5 checks you should do on a dividend stock
If you are a dividend investor, you should always assess these five key metrics:
Is it paying an annual yield above 75% of dividend payers?
Does it consistently pay out dividends without missing a payment of significantly cutting payout?
Has it increased its dividend per share amount over the past?
Can it afford to pay the current rate of dividends from its earnings?
Will it have the ability to keep paying its dividends going forward?
How does FutureFuel fare?
The current trailing twelve-month payout ratio for the stock is 17%, which means that the dividend is covered by earnings. Furthermore, analysts have not forecasted a dividends per share for the future, which makes it hard to determine the yield shareholders should expect, and whether the current payout is sustainable, moving forward.
When assessing the forecast sustainability of a dividend it is also worth considering the cash flow of the business.
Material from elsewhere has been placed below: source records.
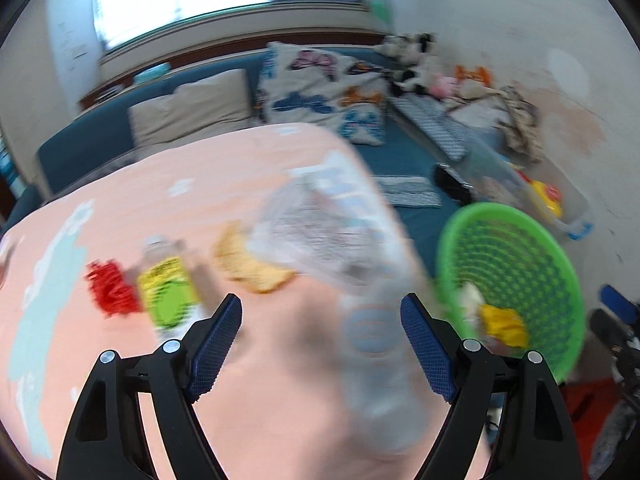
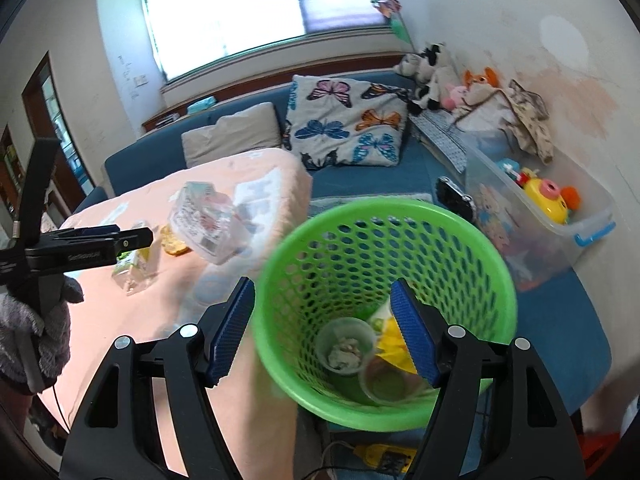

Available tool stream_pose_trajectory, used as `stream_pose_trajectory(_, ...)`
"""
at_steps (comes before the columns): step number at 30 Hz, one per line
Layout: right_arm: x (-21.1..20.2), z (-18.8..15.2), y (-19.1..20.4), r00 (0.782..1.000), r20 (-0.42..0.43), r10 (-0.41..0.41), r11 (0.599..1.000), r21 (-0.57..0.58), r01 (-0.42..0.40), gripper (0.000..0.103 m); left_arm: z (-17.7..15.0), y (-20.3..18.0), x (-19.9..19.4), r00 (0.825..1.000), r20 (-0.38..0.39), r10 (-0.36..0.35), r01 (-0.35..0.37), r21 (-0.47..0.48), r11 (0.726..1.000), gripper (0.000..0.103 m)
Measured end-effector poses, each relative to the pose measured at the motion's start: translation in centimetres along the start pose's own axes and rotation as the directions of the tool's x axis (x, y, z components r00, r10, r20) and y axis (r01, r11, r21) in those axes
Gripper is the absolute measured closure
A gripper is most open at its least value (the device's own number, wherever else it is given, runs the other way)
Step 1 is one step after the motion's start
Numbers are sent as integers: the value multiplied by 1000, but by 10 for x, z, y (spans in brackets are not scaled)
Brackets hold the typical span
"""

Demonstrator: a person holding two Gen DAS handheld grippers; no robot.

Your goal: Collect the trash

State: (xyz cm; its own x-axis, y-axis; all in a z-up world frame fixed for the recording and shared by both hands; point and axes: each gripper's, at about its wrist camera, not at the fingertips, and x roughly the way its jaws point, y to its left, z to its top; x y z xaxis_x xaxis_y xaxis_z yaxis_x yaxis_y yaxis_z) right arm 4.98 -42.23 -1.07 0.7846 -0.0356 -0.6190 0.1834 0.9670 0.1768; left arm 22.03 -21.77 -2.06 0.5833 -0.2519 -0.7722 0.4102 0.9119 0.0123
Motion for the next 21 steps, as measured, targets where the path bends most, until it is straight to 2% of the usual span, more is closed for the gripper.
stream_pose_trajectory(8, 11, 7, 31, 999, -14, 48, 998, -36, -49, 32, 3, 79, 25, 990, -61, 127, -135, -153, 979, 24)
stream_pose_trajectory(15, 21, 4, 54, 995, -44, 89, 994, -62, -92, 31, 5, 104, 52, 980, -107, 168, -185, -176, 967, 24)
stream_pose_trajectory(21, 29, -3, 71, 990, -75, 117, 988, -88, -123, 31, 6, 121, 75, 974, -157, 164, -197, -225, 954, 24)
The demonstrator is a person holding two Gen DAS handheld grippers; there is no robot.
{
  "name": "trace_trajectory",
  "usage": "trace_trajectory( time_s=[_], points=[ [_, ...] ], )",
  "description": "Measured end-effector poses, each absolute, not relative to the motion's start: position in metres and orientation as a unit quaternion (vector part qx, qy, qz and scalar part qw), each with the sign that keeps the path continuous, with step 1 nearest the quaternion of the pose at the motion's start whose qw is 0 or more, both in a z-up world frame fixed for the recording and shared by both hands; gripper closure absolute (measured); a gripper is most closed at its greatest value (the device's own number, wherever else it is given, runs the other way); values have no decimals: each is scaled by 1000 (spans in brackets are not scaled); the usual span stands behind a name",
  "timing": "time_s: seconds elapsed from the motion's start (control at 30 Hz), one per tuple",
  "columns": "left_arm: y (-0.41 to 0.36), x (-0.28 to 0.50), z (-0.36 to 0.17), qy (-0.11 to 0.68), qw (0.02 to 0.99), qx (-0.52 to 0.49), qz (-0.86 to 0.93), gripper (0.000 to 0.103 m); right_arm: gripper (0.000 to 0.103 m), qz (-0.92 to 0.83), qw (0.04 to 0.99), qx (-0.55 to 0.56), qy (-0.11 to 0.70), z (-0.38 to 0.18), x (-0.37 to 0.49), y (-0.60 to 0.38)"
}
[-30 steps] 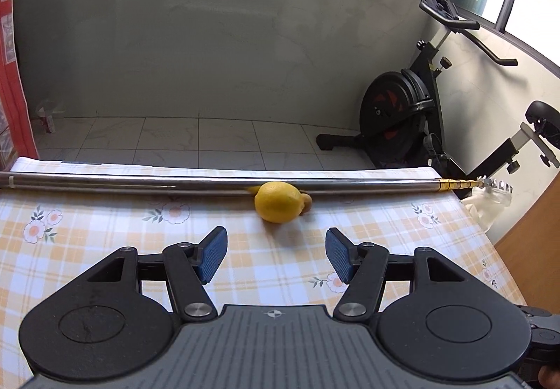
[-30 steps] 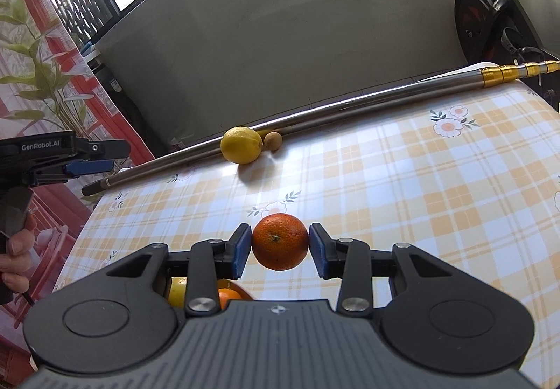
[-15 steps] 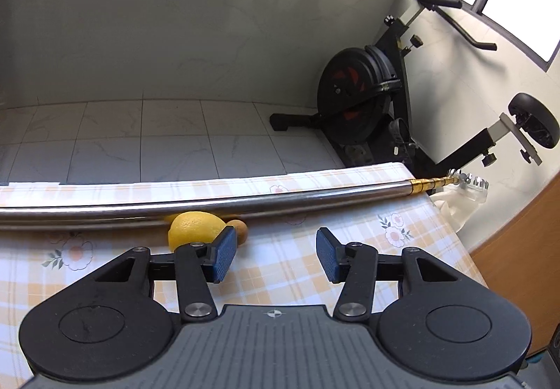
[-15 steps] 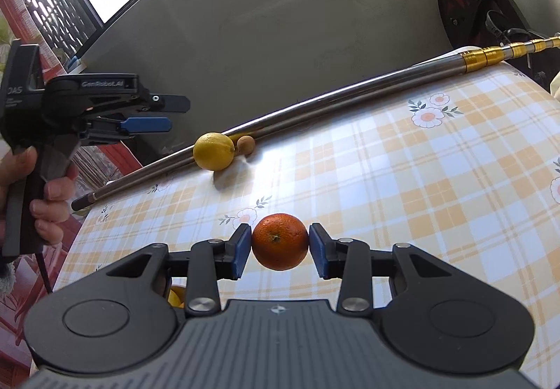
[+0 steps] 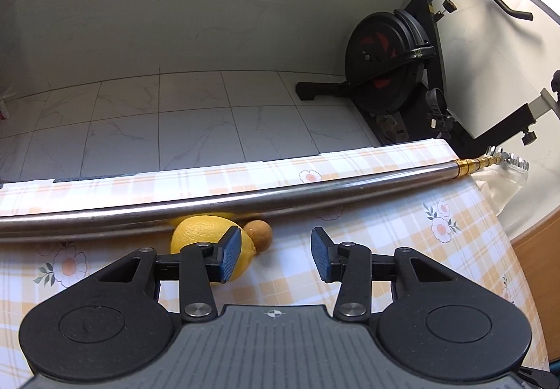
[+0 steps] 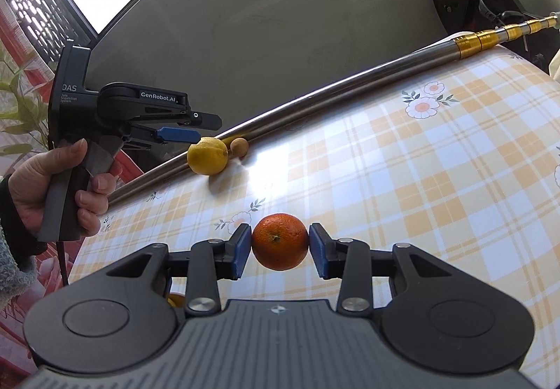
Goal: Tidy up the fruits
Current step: 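Grasp the yellow lemon beside the rod with the left tool while right holds the orange, then carry the lemon and orange onto the plate and open both tools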
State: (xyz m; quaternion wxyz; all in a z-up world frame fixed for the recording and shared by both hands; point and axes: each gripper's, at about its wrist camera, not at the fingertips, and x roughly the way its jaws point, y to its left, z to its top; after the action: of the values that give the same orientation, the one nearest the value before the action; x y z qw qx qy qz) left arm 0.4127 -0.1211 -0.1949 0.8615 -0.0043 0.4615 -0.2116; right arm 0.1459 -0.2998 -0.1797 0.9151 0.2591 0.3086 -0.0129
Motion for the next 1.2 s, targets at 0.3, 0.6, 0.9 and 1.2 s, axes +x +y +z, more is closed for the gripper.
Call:
trace_trajectory(
  time_s=[0.3, 0.6, 0.9, 1.2],
  points=[
    [-79, 433, -191, 463, 870, -67, -153, 37, 64, -11, 914, 264, 308, -181, 150, -297],
    [-75, 442, -218, 482, 859, -93, -145, 33, 64, -14, 912, 265, 313, -185, 152, -299],
    [-75, 439, -235, 489, 855, -93, -146, 33, 64, -15, 909, 271, 316, -188, 153, -302],
    [-77, 432, -242, 480, 859, -75, -163, 37, 64, -15, 907, 275, 317, -189, 151, -303]
  ],
)
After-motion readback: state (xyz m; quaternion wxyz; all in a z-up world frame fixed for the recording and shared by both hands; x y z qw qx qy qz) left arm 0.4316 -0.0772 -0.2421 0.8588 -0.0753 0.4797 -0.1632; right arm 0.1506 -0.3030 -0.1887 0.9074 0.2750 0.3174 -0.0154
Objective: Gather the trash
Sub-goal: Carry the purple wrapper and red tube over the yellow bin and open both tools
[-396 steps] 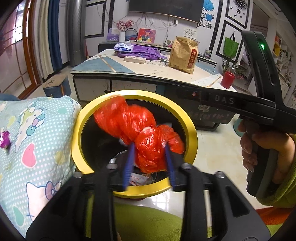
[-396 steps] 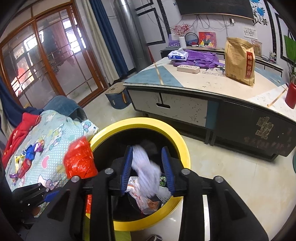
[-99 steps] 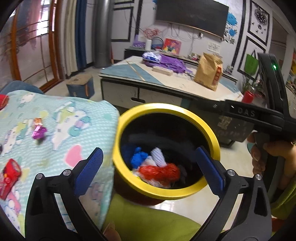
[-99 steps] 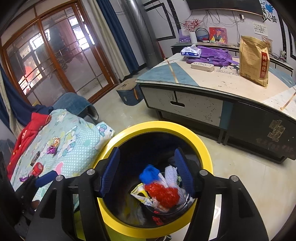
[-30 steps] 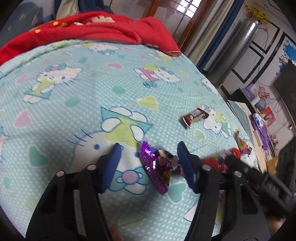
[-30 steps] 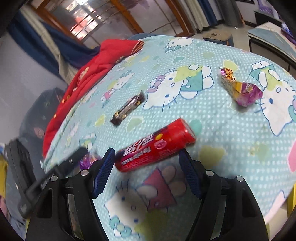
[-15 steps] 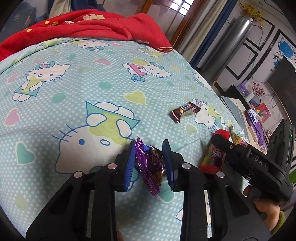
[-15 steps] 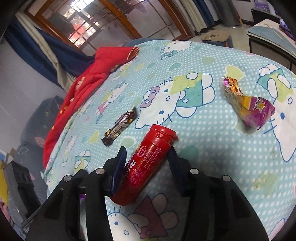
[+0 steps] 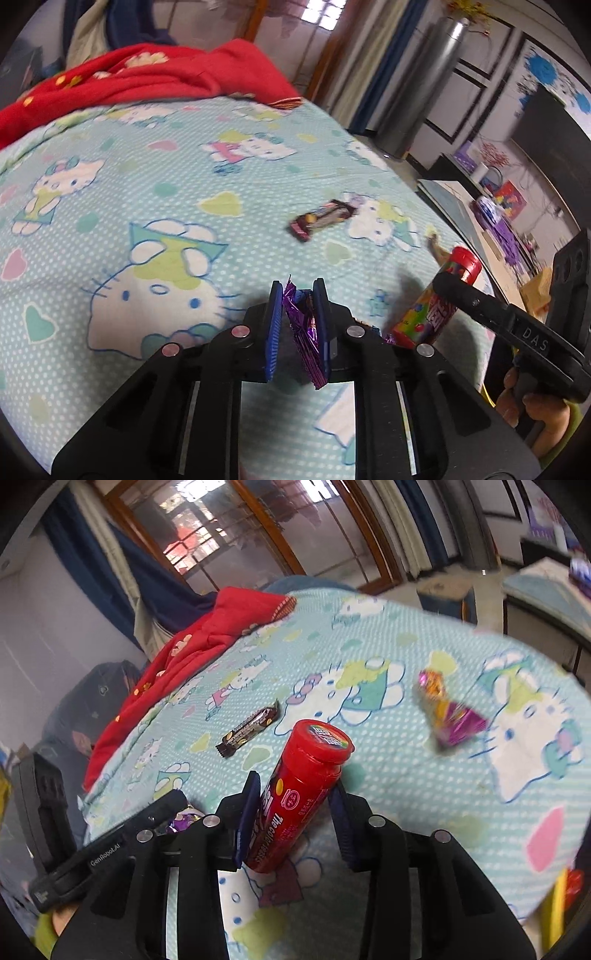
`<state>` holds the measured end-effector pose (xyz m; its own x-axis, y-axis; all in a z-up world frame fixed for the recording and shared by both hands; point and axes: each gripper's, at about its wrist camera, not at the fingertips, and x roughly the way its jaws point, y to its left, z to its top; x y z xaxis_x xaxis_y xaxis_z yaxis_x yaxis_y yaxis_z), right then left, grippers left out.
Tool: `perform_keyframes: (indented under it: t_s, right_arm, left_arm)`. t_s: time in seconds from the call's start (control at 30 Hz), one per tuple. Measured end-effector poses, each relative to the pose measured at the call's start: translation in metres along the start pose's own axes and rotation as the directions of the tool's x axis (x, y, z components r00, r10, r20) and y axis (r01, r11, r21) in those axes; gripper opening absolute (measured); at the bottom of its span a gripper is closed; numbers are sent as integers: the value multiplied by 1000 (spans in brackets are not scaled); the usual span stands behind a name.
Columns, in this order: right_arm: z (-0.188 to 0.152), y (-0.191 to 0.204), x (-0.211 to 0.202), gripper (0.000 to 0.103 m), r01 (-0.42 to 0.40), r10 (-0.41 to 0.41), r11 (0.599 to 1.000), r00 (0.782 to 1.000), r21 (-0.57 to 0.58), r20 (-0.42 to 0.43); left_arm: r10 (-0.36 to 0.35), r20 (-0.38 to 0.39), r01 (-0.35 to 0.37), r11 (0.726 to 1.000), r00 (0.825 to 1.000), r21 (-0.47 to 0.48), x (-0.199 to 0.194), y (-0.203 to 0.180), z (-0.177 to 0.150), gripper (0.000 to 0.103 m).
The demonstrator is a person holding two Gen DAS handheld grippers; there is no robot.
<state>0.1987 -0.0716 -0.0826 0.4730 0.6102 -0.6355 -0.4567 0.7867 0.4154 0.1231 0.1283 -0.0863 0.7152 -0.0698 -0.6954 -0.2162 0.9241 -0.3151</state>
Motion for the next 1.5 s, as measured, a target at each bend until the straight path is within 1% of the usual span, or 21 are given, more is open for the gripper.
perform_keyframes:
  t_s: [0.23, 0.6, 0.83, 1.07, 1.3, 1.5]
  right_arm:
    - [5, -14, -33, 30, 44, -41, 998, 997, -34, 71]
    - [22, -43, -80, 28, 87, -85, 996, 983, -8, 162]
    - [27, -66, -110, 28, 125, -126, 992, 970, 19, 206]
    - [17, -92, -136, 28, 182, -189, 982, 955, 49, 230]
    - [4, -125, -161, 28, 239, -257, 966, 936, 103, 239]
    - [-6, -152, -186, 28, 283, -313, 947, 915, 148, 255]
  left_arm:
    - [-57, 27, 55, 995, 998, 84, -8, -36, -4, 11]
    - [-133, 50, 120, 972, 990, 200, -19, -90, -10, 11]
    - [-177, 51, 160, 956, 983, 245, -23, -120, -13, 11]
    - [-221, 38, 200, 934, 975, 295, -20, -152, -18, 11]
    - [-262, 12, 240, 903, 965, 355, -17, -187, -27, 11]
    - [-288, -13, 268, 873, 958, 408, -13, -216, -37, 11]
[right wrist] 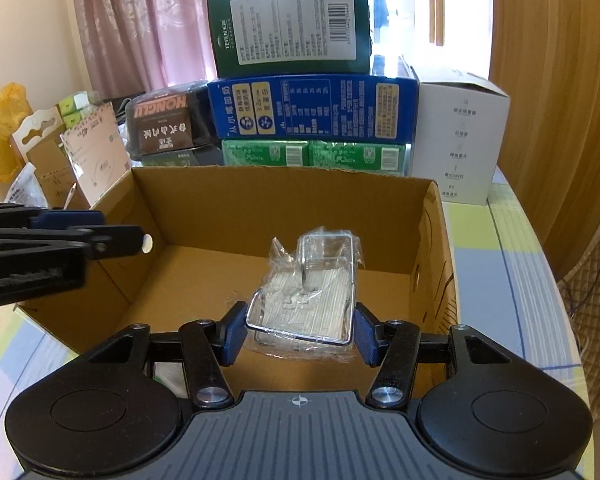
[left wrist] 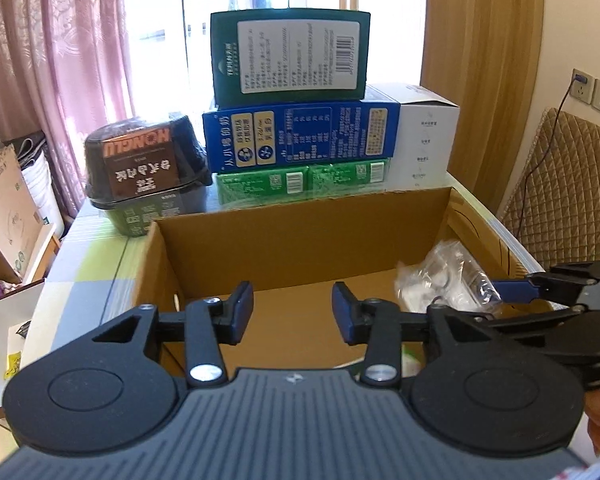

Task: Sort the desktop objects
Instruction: 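Carry both items into the cardboard box and open both tools, then move the left tool to the blue toothpick case while the right tool reaches the white tablet box, then close the left tool on the toothpick case while the right tool grips the tablet box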

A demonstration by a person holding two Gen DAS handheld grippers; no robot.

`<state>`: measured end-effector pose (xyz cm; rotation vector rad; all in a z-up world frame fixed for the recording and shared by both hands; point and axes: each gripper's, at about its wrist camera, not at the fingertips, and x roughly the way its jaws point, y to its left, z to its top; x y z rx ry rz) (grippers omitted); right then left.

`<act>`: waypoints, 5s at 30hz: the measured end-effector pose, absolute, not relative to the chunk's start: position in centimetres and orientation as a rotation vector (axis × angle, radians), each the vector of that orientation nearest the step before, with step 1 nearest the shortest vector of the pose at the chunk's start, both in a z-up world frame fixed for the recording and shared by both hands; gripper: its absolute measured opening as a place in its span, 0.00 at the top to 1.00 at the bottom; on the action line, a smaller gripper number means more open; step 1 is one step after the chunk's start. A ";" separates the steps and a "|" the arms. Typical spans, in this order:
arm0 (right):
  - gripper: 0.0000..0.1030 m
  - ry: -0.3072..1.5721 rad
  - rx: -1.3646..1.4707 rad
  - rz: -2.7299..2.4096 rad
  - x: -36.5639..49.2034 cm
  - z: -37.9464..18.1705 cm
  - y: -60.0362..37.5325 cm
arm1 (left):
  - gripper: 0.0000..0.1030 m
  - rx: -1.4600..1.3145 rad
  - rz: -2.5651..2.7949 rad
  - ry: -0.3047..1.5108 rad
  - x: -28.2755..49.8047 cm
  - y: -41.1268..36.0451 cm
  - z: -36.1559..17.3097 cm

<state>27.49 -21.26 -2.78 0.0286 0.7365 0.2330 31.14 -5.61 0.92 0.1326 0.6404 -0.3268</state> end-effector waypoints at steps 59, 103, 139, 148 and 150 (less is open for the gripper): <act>0.02 0.887 -0.033 0.212 2.0 -9.3 -13.0 | 0.01 0.114 -0.247 0.843 11.4 10.3 -6.3; 0.27 0.900 0.004 0.028 6.2 -12.1 -16.7 | 0.01 0.007 -0.314 0.900 14.3 7.1 -9.3; 0.31 0.897 -0.067 0.055 4.9 -11.7 -18.5 | 0.26 0.120 -0.265 0.958 10.9 7.2 -11.5; 0.31 0.896 -0.074 0.045 4.7 -11.7 -19.0 | 0.34 0.175 -0.381 0.922 10.2 5.4 -11.2; 0.31 0.897 -0.075 0.043 4.6 -11.7 -19.1 | 0.26 0.180 -0.351 0.915 9.7 5.7 -11.2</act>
Companies with strong cash flow can sustain a higher payout ratio, while companies with weaker cash flow generally cannot.
Reliablity is an important factor for dividend stocks, particularly for income investors who want a strong track record of payment and a positive outlook for future payout. Unfortunately, it is really too early to view FutureFuel as a dividend investment. It has only been consistently paying dividends for 9 years, however, standard practice for reliable payers is to look for a 10-year minimum track record.
Relative to peers, FutureFuel generates a yield of 1.4%, which is on the low-side for Chemicals stocks.
Now you know to keep in mind the reason why investors should be careful investing in FutureFuel for the dividend. But if you are not exclusively a dividend investor, the stock could still be an interesting investment opportunity. Given that this is purely a dividend analysis, I recommend taking sufficient time to understand its core business and determine whether the company and its investment properties suit your overall goals. Below, I’ve compiled three important factors you should further research:
Future Outlook: What are well-informed industry analysts predicting for FF’s future growth? Take a look at our free research report of analyst consensus for FF’s outlook.
Valuation: What is FF worth today? Even if the stock is a cash cow, it’s not worth an infinite price. The intrinsic value infographic in our free research report helps visualize whether FF is currently mispriced by the market.
Dividend Rockstars: Are there better dividend payers with stronger fundamentals out there? Check out our free list of these great stocks here.
To help readers see past the short term volatility of the financial market, we aim to bring you a long-term focused research analysis purely driven by fundamental data. Note that our analysis does not factor in the latest price-sensitive company announcements.